Aramark, health services work together to help sick students


Recovery meals are offered to students once health services diagnoses them with the flu. Meals include. Photo by Amani Canada, photo editor

Influenza strain A has been extraordinarily harmful this year in comparison to past years and has been highly contagious due to a lower rate of effectiveness of the flu vaccine.

“Every day in clinic we have a couple of flu cases,” said Anna Cavazos Tobon, university physician. “But we’ve been seeing lots of [influenza strain] B in the clinic, which is not the one that’s been causing all the deaths and terrible illnesses.”

Symptoms include headaches, dry coughs and body aches, different than those of a cold.

“The main difference between the common cold and the flu is that the flu comes on very suddenly. You’re fine two hours ago, then you’re not. Or you don’t feel sick, but then you’re very sick. And you’ll have typically severe body aches,” Tobon said.

In light of the recent flu outbreak, Aramark has been offering students recovery meals that are meant to help sick students recover from the illness, as well as keep others from getting sick. The meals normally consist of broth soup, a sandwich, fresh fruit and Gatorade, attempting to maximize hydration without upsetting the stomach.

“Jackie Bevilacqua … brought the idea to our attention and we thought it was a great way to help those who might not be well enough to dine with us,” said Charles Robles, food service director of Aramark. “The recovery meal is a great way to help take care of students who really need to rest and avoid being in the community because they might be contagious.”

To receive a recovery meal, students must be diagnosed with the flu by health services first.

“If they have a letter from us that says that they shouldn’t leave their room, and they let us know, then we will be in touch with somebody from the dining hall who can arrange for them to get one of those meals,” said Jackie Bevilacqua, coordinator of health services. “[The meal] can be picked up by a friend to take back to their room.”
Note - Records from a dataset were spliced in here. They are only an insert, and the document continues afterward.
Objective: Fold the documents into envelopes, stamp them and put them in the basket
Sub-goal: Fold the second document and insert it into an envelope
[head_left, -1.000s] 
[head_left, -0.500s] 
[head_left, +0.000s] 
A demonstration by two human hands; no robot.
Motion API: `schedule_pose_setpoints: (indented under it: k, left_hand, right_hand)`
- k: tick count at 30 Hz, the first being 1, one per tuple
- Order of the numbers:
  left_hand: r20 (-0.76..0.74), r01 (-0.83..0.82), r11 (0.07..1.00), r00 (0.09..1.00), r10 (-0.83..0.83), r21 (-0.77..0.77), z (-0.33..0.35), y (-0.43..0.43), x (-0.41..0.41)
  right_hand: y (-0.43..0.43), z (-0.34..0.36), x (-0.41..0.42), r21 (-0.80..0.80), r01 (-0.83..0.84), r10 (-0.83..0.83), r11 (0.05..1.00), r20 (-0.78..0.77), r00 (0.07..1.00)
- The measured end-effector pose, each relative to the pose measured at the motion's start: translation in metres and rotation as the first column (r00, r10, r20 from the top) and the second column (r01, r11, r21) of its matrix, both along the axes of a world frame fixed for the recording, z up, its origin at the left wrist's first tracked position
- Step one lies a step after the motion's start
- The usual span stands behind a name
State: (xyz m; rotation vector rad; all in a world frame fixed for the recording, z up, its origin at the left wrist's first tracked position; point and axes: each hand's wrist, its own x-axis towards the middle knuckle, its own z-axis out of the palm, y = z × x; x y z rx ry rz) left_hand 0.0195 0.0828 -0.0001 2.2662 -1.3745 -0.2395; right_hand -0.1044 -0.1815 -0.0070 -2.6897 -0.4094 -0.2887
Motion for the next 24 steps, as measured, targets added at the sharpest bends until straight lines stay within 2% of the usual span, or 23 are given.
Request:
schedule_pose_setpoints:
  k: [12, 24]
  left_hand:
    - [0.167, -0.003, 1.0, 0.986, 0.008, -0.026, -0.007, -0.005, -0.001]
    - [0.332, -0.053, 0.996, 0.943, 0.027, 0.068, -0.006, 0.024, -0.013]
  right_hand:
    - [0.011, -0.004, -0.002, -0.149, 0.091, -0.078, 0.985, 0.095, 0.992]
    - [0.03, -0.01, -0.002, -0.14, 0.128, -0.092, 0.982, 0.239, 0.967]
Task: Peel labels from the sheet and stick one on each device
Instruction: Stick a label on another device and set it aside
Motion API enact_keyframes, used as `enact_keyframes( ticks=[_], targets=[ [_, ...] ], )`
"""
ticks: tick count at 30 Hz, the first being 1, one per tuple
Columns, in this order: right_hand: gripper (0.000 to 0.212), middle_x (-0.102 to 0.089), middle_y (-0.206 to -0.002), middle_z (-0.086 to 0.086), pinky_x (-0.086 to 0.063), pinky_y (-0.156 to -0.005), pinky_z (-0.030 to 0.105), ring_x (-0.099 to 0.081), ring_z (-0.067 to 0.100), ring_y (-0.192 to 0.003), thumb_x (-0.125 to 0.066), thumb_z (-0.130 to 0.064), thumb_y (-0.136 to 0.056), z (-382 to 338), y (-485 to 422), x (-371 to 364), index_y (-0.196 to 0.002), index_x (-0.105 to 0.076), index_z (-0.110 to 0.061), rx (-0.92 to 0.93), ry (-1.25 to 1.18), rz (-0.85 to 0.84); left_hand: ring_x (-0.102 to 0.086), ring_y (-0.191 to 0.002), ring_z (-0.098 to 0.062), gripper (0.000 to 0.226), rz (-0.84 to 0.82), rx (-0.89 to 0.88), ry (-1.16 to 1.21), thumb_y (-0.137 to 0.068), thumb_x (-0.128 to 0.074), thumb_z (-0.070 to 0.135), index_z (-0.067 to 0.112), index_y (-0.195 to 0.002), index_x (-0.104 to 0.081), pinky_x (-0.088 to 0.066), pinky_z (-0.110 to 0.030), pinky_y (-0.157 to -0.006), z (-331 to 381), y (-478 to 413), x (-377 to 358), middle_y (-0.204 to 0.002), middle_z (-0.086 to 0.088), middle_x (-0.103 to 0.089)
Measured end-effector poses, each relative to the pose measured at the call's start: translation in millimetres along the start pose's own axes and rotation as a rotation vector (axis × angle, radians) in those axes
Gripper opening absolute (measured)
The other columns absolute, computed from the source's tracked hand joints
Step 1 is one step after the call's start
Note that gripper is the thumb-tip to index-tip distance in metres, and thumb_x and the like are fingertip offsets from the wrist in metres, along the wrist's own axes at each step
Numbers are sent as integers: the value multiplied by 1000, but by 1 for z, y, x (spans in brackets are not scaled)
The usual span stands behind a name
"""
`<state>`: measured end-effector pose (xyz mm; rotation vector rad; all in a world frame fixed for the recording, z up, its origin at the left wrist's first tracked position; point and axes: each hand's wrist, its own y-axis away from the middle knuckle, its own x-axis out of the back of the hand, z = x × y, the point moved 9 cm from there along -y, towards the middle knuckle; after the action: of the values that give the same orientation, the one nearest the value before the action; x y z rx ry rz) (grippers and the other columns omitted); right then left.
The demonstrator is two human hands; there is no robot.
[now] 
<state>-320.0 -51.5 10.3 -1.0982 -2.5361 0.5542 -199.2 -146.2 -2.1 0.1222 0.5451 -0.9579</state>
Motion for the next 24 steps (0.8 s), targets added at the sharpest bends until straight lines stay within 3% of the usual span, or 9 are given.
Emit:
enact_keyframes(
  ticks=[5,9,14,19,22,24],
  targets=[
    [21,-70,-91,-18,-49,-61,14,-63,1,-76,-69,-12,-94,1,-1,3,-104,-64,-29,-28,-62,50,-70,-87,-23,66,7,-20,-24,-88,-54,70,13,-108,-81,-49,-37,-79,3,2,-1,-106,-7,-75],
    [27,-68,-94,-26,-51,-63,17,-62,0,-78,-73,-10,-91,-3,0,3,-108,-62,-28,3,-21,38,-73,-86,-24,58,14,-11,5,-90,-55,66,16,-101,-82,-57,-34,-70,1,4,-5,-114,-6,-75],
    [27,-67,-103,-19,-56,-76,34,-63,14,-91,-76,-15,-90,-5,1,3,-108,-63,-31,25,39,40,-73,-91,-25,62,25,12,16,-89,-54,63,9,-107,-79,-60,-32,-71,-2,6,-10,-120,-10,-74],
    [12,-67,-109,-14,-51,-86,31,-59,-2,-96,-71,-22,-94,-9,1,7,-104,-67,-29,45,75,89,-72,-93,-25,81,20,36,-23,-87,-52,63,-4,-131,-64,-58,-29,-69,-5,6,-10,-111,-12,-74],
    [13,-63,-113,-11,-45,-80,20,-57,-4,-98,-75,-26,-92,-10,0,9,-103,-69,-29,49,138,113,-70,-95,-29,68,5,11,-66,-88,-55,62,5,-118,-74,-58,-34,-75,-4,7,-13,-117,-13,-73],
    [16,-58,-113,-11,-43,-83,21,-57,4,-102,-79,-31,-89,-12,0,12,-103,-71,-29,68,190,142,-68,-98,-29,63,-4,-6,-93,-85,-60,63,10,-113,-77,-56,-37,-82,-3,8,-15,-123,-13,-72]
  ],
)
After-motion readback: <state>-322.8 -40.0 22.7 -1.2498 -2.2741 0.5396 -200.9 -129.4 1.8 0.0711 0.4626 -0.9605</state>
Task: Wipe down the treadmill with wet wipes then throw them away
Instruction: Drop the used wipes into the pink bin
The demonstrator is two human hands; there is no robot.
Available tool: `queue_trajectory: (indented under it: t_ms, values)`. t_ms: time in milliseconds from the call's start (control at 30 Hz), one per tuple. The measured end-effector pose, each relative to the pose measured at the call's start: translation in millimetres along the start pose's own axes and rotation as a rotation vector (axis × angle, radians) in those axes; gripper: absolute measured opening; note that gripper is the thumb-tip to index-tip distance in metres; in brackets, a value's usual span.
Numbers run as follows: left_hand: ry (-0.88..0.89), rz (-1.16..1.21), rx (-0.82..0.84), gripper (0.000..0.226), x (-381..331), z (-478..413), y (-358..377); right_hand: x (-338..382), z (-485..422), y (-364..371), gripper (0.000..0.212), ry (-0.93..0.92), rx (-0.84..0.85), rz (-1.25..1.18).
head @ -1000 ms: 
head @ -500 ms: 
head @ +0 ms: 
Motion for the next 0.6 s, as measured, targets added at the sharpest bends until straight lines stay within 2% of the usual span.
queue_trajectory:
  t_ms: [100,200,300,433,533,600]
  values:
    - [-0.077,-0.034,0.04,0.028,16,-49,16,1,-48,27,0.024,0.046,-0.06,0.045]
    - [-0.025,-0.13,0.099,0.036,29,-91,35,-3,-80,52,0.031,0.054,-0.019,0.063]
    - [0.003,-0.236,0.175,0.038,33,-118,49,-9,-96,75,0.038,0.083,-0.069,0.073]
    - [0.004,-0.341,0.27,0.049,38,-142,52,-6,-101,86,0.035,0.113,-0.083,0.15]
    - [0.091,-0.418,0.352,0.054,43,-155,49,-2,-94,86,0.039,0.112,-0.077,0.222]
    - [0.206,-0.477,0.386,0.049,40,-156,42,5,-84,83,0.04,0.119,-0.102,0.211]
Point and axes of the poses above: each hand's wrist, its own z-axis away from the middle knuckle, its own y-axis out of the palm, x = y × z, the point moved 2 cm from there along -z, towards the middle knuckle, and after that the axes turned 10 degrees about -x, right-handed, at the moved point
The novelty of this program has caused some miscommunication and a general lack of awareness of its availability.

“The nurses told me that Mabee offered sick meals and that I could have someone pick them up for me,” said Cooper Cooke, a first-year student who had the flu. “They didn’t tell me what I needed to do in order to have these meals prepared for me though, and I really didn’t have the motivation to figure any of it out.”

Cooke explained that another reason he didn’t take advantage of the recovery meals was because the sickness caused a loss of appetite, and he didn’t crave food from Mabee.

“I wasn’t really feeling like eating anything but saltines so I didn’t really need [the meals],” Cooke said.

Mabee and health services are attempting increase awareness of the option in the hopes of continuing to minimize the spread of the flu and other contagious illnesses. Those who have the flu and are interested in this option can stop by health services during business hours.